------ The data

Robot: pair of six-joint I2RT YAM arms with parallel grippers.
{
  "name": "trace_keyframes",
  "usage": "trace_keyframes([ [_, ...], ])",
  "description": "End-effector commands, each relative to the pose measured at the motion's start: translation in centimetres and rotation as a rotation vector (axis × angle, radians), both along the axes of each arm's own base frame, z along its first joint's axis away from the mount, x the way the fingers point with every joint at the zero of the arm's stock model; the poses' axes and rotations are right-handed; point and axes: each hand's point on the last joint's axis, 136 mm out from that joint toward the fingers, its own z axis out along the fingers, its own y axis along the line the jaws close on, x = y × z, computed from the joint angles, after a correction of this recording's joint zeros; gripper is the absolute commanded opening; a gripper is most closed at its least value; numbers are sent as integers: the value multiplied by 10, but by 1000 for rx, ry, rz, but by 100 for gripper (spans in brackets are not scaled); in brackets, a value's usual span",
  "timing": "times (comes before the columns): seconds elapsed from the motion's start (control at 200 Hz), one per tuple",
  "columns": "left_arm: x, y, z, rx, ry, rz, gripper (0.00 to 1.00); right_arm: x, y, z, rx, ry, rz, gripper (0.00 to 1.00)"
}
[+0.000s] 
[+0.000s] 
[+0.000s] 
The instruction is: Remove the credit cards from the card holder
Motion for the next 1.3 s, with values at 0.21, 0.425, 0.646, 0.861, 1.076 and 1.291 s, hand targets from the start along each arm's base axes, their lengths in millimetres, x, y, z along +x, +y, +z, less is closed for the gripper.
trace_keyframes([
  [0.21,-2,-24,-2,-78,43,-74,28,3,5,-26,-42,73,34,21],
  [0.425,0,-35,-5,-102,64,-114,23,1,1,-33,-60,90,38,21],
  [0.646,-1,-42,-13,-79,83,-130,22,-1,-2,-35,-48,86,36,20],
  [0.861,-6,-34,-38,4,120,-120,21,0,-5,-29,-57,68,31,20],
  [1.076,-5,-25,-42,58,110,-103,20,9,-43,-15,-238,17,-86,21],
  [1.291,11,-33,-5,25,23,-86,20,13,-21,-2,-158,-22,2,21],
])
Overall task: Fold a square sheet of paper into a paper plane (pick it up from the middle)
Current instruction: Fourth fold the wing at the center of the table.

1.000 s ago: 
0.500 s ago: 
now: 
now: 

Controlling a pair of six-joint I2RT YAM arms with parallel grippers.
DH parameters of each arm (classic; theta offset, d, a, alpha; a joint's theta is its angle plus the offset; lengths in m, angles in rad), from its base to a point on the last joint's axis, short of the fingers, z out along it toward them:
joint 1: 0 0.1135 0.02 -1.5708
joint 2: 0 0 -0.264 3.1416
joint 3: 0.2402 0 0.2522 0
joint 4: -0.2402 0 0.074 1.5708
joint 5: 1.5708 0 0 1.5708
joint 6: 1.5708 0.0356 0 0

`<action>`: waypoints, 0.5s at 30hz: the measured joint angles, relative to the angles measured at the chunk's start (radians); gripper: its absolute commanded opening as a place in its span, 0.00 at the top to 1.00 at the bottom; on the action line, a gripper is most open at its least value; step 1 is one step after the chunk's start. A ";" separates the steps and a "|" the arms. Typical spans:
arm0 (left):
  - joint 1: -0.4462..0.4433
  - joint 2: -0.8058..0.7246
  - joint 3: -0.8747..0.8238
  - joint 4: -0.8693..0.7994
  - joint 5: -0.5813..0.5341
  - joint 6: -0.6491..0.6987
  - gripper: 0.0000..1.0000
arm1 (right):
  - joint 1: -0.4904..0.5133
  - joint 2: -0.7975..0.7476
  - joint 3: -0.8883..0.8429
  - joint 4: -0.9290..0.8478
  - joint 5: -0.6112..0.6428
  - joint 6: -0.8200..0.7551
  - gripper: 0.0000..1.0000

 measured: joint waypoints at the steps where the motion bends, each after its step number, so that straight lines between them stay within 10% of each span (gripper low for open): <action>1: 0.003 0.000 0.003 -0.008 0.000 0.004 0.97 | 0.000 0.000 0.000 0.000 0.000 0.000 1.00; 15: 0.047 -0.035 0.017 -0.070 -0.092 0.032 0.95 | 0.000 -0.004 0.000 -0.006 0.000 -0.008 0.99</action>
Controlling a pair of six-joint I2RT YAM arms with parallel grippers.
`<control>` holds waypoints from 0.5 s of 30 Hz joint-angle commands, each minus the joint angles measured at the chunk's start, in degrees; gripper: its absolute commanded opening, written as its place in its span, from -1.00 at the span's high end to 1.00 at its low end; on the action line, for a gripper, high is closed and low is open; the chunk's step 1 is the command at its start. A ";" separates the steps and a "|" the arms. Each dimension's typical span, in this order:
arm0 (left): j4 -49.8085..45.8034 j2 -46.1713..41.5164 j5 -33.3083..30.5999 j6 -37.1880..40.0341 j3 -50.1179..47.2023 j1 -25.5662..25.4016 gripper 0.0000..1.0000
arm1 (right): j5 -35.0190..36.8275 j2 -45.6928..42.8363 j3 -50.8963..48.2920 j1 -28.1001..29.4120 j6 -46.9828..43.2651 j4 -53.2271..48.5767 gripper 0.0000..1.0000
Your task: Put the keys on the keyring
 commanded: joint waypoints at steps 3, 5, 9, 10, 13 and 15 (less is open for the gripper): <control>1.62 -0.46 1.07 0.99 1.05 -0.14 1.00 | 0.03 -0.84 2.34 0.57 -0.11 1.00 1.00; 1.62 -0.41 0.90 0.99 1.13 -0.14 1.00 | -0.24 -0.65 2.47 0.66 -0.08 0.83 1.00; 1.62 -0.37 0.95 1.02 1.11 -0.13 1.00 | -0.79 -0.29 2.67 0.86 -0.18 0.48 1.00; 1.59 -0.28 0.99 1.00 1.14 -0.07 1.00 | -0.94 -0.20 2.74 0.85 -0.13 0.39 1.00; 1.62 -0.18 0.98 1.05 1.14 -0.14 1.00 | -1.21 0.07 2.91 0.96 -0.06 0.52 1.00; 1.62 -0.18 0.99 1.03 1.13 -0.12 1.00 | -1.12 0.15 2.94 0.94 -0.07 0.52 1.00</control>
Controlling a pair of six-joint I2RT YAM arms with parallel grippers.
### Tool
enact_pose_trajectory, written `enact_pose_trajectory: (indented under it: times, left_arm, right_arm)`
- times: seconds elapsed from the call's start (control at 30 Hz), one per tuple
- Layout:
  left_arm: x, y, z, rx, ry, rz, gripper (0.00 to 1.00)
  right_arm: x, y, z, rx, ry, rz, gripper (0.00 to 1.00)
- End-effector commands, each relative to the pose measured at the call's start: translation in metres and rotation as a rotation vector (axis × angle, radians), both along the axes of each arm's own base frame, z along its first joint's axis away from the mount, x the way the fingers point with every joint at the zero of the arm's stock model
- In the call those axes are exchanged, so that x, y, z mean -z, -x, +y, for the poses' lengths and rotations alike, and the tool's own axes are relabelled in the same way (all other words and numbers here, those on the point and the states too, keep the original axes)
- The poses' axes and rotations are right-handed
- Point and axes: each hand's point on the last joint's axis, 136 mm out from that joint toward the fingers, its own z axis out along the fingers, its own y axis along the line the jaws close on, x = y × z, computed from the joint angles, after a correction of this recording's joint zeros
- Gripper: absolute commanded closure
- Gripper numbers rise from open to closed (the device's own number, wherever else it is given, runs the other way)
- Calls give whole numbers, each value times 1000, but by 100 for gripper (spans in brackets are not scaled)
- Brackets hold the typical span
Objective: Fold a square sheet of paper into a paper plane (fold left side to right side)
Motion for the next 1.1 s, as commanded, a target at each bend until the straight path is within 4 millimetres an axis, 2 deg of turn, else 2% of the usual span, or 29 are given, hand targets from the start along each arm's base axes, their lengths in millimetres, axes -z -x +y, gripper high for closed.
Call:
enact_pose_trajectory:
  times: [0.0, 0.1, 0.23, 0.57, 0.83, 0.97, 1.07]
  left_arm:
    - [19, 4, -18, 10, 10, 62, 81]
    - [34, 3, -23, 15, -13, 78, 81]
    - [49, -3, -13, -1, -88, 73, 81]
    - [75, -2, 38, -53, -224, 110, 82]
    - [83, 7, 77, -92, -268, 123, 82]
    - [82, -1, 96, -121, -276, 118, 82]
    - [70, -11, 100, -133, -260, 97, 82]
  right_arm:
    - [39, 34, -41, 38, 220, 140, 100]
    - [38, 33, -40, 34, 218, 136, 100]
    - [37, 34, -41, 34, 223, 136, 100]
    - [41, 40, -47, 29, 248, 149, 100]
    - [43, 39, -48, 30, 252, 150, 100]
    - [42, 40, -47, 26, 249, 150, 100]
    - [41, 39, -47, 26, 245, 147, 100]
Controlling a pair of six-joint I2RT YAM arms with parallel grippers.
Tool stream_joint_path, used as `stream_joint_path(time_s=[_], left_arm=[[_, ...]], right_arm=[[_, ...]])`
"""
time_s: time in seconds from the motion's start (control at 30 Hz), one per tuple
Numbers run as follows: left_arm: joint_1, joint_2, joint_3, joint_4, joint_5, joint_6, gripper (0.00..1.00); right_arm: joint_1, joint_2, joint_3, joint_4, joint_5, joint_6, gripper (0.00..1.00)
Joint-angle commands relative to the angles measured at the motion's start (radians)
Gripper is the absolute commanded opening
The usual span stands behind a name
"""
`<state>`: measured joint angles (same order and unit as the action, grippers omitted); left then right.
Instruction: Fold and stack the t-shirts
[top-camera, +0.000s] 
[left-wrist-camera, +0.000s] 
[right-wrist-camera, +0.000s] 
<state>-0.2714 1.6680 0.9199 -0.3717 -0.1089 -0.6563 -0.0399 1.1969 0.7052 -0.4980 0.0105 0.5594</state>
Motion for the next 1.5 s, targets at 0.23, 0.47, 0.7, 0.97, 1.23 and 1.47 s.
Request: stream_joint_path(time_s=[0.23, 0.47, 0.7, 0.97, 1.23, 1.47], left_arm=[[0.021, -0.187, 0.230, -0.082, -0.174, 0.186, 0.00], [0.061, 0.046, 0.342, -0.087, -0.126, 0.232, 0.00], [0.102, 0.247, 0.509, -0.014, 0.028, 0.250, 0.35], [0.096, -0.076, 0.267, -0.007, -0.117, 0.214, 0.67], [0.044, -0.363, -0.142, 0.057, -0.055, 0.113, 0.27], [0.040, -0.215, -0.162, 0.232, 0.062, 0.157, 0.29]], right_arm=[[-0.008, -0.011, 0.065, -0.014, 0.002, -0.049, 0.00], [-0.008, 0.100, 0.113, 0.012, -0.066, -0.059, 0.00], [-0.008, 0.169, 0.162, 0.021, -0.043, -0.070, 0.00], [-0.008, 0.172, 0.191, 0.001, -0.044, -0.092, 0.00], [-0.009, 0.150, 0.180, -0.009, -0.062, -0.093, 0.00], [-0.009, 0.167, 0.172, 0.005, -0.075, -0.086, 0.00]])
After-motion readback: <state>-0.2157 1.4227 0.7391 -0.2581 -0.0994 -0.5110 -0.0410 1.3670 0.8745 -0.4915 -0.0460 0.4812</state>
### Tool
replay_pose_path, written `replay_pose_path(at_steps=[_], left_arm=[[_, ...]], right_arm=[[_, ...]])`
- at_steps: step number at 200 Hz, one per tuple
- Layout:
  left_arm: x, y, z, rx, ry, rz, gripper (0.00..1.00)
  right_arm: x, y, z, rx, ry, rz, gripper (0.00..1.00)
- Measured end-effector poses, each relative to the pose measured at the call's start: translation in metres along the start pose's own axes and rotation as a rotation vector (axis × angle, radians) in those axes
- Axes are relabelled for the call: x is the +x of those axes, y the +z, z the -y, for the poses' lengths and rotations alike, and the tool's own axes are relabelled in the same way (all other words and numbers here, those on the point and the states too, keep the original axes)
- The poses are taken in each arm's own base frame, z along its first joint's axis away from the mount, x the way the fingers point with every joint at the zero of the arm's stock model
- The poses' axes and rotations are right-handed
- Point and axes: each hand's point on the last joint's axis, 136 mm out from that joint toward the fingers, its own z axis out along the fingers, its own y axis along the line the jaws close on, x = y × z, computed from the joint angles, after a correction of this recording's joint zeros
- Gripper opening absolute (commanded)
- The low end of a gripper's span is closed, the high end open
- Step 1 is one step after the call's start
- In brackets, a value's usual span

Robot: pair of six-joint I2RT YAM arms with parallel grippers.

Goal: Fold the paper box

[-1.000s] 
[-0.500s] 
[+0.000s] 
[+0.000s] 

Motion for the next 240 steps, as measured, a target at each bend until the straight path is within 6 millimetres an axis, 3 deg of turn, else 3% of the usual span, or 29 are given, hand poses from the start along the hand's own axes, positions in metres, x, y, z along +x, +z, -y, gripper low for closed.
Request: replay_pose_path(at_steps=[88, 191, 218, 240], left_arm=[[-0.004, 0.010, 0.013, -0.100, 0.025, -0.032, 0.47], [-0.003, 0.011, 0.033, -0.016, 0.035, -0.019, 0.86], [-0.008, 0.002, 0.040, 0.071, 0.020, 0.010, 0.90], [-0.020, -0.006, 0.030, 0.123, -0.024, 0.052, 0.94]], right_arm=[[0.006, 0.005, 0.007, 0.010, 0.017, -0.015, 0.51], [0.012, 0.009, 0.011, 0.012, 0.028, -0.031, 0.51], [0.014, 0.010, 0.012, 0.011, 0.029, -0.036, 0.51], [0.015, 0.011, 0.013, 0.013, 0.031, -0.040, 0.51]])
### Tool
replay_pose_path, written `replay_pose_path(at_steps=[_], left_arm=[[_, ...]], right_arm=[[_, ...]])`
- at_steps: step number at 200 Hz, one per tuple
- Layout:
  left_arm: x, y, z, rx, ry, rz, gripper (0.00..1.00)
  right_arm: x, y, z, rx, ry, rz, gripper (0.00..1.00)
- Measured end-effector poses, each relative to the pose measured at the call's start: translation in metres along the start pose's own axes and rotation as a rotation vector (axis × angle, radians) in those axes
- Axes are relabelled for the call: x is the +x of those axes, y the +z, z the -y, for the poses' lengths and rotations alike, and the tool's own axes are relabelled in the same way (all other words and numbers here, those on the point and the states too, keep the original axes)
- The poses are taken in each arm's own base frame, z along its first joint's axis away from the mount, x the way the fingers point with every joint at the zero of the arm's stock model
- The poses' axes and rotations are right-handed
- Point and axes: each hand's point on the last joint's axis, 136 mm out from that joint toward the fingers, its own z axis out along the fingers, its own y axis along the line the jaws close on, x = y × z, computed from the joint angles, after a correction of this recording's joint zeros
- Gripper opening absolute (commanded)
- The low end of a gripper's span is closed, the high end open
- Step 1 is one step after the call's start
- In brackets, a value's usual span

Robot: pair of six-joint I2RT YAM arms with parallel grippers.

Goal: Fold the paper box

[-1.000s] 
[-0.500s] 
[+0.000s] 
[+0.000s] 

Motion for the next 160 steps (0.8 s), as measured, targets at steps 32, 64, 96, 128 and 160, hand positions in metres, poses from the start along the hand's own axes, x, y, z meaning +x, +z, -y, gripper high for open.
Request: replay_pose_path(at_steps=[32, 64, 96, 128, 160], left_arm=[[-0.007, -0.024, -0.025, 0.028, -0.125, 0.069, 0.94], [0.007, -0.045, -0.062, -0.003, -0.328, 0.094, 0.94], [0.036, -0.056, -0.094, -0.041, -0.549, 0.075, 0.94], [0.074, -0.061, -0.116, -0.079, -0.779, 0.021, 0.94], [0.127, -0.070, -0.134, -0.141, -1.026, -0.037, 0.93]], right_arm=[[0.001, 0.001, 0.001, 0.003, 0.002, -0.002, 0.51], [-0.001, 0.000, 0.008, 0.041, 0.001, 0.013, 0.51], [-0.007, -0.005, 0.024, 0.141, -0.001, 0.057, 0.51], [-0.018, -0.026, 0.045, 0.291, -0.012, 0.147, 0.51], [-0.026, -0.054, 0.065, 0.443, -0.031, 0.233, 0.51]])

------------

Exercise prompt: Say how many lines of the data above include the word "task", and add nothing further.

Expected output: 2